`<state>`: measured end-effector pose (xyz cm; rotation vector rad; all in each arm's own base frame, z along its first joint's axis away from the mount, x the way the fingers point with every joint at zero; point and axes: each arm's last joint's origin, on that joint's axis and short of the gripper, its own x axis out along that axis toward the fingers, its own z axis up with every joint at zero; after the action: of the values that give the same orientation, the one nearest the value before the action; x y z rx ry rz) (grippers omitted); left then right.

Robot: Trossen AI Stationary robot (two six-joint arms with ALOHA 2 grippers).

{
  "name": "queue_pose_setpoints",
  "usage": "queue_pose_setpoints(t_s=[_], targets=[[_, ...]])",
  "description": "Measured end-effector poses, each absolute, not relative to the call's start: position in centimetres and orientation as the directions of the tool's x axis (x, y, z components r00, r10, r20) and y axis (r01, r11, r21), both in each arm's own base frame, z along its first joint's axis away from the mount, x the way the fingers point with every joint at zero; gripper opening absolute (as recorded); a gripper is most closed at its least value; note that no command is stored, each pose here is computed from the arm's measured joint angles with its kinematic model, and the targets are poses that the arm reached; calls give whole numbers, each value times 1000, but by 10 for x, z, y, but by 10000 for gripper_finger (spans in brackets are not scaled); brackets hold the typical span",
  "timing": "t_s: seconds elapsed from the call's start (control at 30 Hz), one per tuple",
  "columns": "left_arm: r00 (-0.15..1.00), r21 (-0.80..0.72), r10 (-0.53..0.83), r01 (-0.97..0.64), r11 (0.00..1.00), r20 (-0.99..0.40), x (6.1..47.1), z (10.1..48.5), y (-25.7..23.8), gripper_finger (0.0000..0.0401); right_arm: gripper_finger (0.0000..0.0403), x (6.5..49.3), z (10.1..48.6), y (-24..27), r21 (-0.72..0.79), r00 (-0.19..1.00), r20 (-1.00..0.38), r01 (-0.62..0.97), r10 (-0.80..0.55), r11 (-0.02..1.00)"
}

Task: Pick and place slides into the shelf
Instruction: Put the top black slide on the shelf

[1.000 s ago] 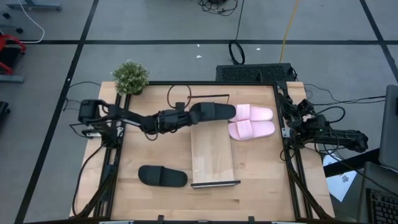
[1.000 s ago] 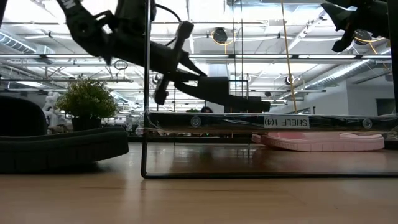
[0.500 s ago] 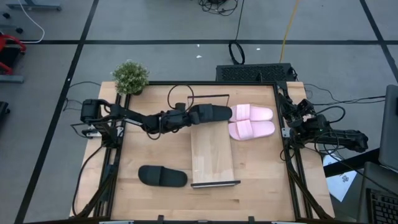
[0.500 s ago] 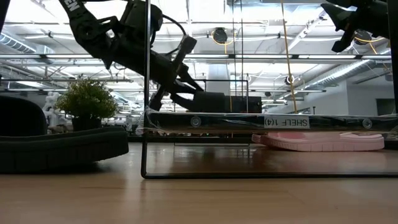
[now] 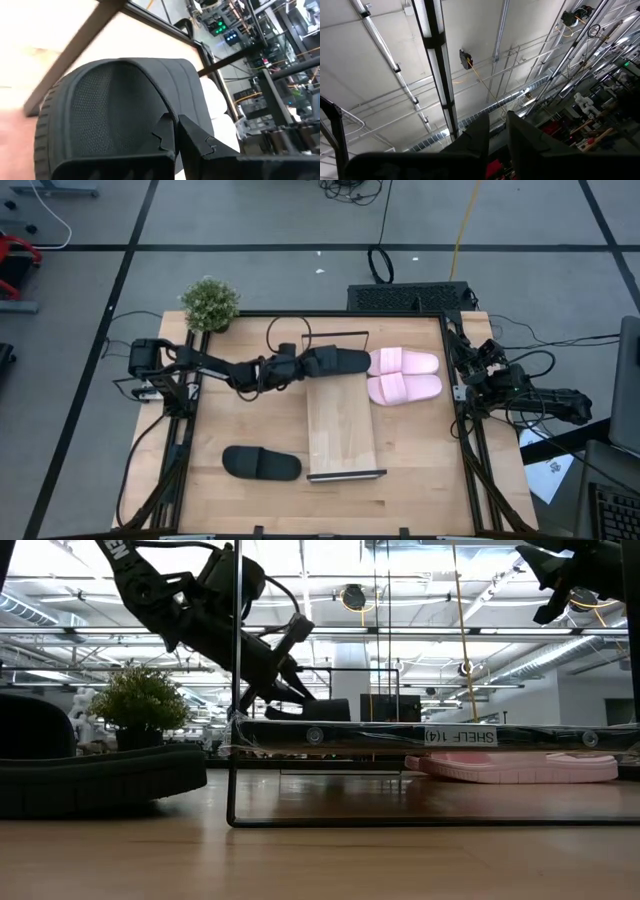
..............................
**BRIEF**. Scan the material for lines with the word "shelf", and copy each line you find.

**SOLUTION BELOW**.
Task: Pick and place slides into the shelf
Instruction: Put the top black slide on the shelf

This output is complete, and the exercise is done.